**What needs to be done**
In the entries below, begin at the line that has "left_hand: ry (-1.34", stop after the line that has "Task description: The", and output those lines exactly with no pictures.

**Data records**
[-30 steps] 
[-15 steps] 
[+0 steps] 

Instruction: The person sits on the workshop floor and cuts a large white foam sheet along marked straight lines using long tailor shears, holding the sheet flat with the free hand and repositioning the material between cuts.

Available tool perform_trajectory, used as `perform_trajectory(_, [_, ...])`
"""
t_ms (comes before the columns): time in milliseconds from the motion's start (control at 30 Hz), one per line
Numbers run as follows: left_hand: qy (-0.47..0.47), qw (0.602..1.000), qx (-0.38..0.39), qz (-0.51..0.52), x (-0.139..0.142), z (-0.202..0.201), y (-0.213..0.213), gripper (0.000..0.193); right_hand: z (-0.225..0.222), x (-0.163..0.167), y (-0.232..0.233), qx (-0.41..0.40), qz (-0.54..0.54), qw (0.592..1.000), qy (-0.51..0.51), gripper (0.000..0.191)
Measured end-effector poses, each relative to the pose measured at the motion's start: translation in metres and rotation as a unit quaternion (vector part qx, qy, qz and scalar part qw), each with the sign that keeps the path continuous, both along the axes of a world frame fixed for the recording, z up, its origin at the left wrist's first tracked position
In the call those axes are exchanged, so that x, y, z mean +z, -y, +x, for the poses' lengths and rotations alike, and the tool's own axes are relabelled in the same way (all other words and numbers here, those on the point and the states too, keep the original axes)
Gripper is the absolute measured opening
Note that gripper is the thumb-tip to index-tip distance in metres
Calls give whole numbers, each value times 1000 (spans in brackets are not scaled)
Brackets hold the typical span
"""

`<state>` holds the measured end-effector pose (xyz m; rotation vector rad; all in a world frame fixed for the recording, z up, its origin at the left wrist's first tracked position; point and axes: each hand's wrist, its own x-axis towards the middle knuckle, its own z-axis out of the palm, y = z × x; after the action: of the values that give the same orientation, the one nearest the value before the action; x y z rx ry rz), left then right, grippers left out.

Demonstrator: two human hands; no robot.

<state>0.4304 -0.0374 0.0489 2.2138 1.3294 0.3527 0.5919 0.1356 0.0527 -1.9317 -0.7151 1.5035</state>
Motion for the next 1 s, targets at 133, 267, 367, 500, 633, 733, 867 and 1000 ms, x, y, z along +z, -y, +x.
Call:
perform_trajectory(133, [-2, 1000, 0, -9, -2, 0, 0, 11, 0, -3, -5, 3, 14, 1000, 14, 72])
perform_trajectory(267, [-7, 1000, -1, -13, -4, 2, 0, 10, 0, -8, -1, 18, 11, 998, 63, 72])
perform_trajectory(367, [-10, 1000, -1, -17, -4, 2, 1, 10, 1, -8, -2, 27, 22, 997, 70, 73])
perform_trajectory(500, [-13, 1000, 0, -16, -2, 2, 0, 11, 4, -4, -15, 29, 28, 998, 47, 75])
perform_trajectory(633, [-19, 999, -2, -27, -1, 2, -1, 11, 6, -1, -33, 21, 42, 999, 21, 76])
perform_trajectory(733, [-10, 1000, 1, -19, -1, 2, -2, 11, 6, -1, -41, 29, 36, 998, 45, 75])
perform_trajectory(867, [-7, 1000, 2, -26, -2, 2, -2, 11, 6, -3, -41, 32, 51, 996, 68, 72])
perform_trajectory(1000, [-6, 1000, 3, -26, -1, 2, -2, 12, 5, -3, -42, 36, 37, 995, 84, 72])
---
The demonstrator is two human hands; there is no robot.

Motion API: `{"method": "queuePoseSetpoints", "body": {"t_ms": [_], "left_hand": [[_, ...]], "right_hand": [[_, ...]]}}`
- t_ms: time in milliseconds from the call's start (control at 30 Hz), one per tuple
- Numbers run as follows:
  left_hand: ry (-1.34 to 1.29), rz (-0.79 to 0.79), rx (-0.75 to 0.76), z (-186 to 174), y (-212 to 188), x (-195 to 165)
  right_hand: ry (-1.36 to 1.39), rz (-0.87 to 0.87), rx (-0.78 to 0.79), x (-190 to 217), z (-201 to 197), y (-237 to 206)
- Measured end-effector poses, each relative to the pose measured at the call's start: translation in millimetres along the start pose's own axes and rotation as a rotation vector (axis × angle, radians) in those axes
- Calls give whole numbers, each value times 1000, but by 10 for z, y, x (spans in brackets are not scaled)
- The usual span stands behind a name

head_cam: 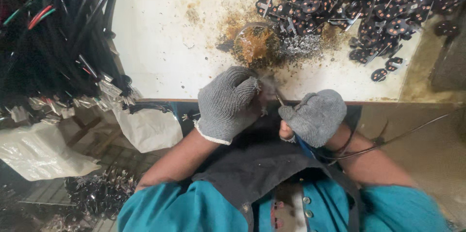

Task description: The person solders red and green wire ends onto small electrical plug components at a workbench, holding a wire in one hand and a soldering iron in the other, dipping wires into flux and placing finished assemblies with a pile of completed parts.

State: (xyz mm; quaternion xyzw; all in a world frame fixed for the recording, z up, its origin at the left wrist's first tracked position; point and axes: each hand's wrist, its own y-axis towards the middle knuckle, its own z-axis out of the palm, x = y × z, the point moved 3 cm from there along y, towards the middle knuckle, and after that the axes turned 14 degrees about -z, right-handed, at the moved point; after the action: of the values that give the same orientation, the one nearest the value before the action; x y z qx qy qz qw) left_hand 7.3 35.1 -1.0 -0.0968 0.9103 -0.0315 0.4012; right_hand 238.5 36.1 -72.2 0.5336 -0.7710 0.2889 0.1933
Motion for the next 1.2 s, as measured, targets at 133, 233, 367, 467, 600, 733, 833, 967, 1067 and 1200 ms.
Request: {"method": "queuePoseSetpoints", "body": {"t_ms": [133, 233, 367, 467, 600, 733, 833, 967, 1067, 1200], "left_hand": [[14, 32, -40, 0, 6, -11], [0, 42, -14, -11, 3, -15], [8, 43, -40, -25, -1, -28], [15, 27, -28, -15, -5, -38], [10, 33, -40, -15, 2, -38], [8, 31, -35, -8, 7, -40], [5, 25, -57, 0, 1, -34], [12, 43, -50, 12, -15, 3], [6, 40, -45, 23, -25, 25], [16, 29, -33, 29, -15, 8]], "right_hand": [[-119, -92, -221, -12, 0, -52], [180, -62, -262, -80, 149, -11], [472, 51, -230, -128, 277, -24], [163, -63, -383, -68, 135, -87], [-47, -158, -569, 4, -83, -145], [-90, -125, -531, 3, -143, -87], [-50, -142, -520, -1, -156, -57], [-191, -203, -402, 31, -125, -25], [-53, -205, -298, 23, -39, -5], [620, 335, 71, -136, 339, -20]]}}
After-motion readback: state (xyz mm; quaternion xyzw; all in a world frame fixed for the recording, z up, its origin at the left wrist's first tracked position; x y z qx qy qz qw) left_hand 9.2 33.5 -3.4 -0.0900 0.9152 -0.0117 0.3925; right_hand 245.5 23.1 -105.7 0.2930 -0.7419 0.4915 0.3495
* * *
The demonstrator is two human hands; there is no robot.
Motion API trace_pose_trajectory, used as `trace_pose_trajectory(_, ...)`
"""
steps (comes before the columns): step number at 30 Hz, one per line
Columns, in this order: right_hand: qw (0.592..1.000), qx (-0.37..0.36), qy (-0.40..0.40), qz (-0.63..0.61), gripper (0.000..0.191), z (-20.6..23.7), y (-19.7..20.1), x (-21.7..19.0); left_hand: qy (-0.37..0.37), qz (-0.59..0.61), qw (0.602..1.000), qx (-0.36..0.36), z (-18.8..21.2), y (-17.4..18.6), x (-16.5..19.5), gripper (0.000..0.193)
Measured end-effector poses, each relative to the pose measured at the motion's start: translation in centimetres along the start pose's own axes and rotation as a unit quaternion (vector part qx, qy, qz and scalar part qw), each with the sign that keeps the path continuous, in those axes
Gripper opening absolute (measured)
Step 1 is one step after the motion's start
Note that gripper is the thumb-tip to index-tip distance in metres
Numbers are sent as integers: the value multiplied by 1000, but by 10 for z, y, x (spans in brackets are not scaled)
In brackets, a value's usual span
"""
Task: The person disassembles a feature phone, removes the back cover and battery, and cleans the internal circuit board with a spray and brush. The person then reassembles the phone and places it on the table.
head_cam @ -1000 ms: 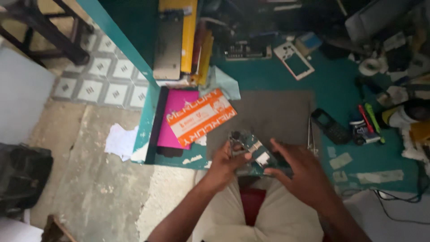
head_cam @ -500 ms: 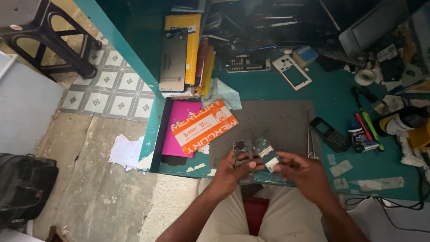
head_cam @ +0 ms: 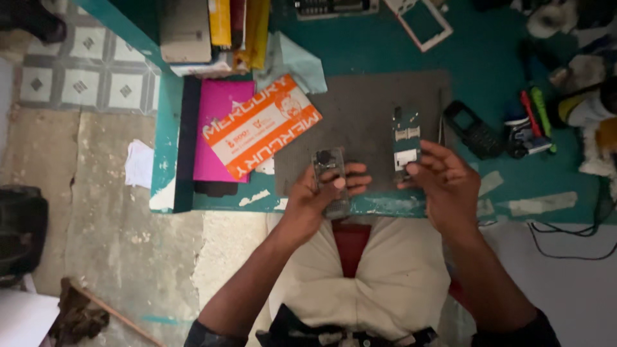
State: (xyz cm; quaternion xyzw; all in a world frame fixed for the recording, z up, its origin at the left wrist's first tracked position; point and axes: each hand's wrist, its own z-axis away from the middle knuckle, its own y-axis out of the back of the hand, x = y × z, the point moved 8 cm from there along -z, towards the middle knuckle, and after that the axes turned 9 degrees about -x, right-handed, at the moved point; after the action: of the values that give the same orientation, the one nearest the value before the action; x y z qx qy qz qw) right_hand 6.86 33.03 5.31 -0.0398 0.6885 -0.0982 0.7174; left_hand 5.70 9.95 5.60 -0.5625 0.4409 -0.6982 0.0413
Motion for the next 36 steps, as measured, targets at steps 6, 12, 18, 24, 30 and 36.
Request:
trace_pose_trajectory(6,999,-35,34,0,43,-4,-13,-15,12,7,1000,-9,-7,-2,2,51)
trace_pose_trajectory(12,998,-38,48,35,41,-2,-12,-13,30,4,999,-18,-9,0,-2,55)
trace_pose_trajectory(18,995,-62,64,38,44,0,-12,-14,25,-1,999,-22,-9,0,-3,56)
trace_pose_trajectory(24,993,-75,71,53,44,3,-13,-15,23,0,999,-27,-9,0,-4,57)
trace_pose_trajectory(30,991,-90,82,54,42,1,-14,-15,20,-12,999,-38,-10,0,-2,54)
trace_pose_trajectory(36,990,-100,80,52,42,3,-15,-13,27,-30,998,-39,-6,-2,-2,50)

**Exercise output**
  left_hand: ry (-1.34 to 1.29), rz (-0.79 to 0.79), rx (-0.75 to 0.76), z (-186 to 174), y (-212 to 188), x (-195 to 165)
  right_hand: ry (-1.36 to 1.39), rz (-0.87 to 0.87), rx (-0.78 to 0.79), x (-190 to 217), z (-201 to 197), y (-237 to 206)
- Measured end-effector poses, each relative to the pose measured at the call's start: translation in millimetres along the start pose's own axes and rotation as a rotation vector (axis × angle, radians) in those axes
- Calls give whole numbers, each value times 1000, but by 10 for z, y, x (spans in brackets are not scaled)
- The usual span stands behind a name

head_cam: 

Task description: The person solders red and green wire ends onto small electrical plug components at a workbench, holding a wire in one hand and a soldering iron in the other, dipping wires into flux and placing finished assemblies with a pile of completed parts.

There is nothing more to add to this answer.